The Century Vase in the High Museum of Art

Magazine Antiques, Jan, 1997 by Donald C. Peirce

The Century Vase, one of a pair made for the Centennial Exhibition held in Philadelphia in 1876, clearly embodies the goal of the organizers of the fair to celebrate the hundredth anniversary of the United States and its flint century of industrial and technological achievements. Sculptural images of people, events, and themes popularly associated with the colonial and Revolutionary War periods are combined with polychrome painted depictions of American industrial innovations in the nineteenth century. A ring of decorative bosses shaped like the heads of animals native to America separates the sculptural from the painted sections and complements the larger bison-head handles. A bisque bas-relief profile of George Washington is crowned by an American eagle with bolts of lightning and stars.

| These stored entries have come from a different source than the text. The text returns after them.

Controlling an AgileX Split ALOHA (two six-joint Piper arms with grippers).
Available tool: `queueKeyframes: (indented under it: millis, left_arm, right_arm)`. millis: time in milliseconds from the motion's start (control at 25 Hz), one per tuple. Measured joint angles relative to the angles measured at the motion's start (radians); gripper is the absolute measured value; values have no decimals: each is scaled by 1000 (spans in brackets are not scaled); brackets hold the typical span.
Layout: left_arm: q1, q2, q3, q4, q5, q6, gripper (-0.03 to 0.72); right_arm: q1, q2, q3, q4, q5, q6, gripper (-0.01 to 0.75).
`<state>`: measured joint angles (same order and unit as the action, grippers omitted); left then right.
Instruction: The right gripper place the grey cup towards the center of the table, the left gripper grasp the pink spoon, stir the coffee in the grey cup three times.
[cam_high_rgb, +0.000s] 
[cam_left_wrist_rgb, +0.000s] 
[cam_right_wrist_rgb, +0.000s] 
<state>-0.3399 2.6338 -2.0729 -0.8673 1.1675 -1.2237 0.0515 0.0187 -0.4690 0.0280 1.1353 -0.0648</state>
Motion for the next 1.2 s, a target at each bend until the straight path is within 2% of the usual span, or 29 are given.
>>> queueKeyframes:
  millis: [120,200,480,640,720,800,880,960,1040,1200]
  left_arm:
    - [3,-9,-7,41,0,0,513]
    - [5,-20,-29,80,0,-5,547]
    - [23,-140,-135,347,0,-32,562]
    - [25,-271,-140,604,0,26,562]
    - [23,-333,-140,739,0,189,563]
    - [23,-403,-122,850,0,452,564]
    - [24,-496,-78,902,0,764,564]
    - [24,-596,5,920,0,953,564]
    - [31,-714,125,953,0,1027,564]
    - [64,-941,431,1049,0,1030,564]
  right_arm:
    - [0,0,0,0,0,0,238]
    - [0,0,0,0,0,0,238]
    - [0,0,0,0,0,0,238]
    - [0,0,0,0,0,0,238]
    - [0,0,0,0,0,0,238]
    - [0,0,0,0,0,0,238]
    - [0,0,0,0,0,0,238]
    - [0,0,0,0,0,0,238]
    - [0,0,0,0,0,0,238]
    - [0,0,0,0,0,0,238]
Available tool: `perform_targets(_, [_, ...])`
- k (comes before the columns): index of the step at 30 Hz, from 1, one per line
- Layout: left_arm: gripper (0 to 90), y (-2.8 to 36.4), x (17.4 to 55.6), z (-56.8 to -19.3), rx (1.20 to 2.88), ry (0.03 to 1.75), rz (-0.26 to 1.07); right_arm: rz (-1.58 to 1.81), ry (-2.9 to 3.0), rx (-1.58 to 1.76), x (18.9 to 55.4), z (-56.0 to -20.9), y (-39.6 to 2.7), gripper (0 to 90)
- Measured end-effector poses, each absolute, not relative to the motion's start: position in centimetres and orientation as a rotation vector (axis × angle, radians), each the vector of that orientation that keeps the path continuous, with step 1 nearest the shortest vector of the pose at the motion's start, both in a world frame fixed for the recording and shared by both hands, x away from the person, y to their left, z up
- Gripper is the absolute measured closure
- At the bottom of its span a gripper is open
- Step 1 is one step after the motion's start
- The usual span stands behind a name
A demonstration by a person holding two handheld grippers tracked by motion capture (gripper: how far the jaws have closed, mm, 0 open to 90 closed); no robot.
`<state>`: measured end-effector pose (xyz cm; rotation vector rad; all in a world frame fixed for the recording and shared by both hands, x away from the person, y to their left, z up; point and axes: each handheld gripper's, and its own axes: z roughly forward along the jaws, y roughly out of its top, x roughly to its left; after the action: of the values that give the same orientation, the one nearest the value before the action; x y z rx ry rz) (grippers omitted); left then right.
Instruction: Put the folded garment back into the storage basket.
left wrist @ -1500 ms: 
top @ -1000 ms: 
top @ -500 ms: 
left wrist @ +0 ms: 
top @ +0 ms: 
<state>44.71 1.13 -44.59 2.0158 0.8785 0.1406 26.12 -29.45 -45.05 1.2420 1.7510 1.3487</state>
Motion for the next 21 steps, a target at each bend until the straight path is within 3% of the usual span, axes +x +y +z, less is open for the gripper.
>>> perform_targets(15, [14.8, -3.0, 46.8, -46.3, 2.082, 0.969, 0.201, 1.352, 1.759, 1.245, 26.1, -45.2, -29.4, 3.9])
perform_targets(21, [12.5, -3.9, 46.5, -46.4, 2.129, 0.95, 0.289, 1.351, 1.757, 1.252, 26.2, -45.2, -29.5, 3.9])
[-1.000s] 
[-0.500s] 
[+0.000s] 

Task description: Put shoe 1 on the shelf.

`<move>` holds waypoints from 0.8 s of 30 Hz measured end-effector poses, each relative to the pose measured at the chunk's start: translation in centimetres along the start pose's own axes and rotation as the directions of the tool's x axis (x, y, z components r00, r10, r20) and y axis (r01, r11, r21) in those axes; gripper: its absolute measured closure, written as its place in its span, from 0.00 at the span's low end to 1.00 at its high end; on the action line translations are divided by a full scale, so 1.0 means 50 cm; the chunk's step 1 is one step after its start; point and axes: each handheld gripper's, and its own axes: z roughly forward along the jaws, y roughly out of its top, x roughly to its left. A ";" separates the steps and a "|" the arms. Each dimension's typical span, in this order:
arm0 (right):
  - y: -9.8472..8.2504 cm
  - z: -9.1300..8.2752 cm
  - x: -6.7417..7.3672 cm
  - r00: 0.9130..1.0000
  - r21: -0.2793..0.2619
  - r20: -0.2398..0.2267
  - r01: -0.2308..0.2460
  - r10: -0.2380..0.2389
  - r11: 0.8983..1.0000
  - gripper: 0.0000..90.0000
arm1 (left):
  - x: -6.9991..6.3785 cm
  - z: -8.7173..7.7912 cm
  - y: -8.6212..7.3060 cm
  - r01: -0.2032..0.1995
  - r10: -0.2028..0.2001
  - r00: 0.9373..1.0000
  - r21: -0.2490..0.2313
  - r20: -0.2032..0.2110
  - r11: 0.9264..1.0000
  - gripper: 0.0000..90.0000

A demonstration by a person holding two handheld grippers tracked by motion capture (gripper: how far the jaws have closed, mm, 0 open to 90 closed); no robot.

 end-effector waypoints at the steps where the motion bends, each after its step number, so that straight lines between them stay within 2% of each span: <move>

The vases were made by the Union Porcelain Works in Greenpoint, Brooklyn, New York, under the direction of the company's chief designer, Karl L. H. Muller, a skilled German-born sculptor, who had been hired in 1874. The company was one of the most successful and long-lived porcelain works in the United States in the late nineteenth century. It was founded by Thomas Carll Smith (1815-1901), an architect who bought the former William Boch and Brothers (before 1844-1861 or 1862) porcelain factory building in 1863. At first Union Porcelain continued to produce the bone china Boch had made, but after traveling to Europe and visiting factories there, Smith decided to make hard-paste porcelain using kaolin. He introduced the new product in 1864 and thenceforth it comprised the output of the firm.

In anticipation of the Centennial the National Potters Association was formed in January 1875, with Smith as treasurer. Its task was to enhance the standing of the American ceramics industry through the exhibition. Despite this united effort, most American ceramics exhibits were ignored by the critics in favor of imported wares, although it was reported that the Union Porcelain exhibit included

a pair of vases upon whose bases, ... in bas-relief, we find Penn treating with the Indians, a log cabin with the early settler; ax in hand, resting from his toil, and the story of the tea-riot in Boston harbor, and a soldier standing by his cannon. Above these there are some representative paintings of the progress of the arts. The telegraph is illustrated by a pole upon which a workman is placing the last of a number of wires; the steamer, a sewing machine and a reaper are also shown.(1)

It is interesting that the word "arts" should be associated with views of the sewing machine, the telegraph, the steamboat, the canal boat at a grain elevator, farm machinery, and a potter forming a plate with a mold. Perhaps the term used in an industrial trade journal somehow elevated the perception of American trade and technology.

For more than a quarter of a century after the Centennial the Union Porcelain Works appears to have considered the Century Vases among its most noteworthy achievements.(2) In his seminal Pottery and Porcelain of the United States, first published in 1893, Edwin AtLee Barber (1851-1916) praised the Century Vase, although, curiously, he did not illustrate it.(3) Between 1892 and 1901 Barber served as the honorary curator of American ceramics at the Pennsylvania Museum of Art (now the Philadelphia Museum of Art), where he developed a collection of American pottery and porcelain. However, by the 1940s most American museums had little interest in nineteenth-century American ceramics. An exception was the Brooklyn Museum in Brooklyn, New York, which, in 1943, acquired the mate to the Century Vase illustrated here. It was a gift from descendants of Thomas Carll Smith, who were perhaps encouraged by the comprehensive survey of American ceramics being assembled at the Brooklyn Museum under the direction of the ceramics collector Arthur W. Clement.

The Brooklyn Museum included its Century Vase in its landmark exhibition Victoriana, An Exhibition of the Arts of the Victorian Era in America in 1960. That vase received broader exposure in the catalogue for the vast exhibition 19th-Century America, Furniture and other Decorative Arts held at the Metropolitan Museum of Art in New York City in 1970.(4) Six years later the vase now in the High Museum of Art, but then in a private collection, was illustrated in an article in ANTIQUES about the Centennial Exhibition in Philadelphia.(5) In 1989 the Brooklyn Museum's vase was on the cover of the catalogue for another Metropolitan Museum exhibition, American Porcelain: 1770-1920, the first truly comprehensive survey since Barber's book.

The monumentality of the Century Vase together with the beautifully modeled profile of Washington in stark white against the rich blue background give the object an appealing visual presence. The finely rendered animal-head bosses and handles lend intrigue to the graceful classical shape of the vase. The bas-relief historical vignettes and delicately painted industrial scenes appropriately capture a popular mood in the United States at the time of the Centennial and evoke the goals of the exhibition itself: to express pride in the America past and hope for the future based on innovation, technology, and industry.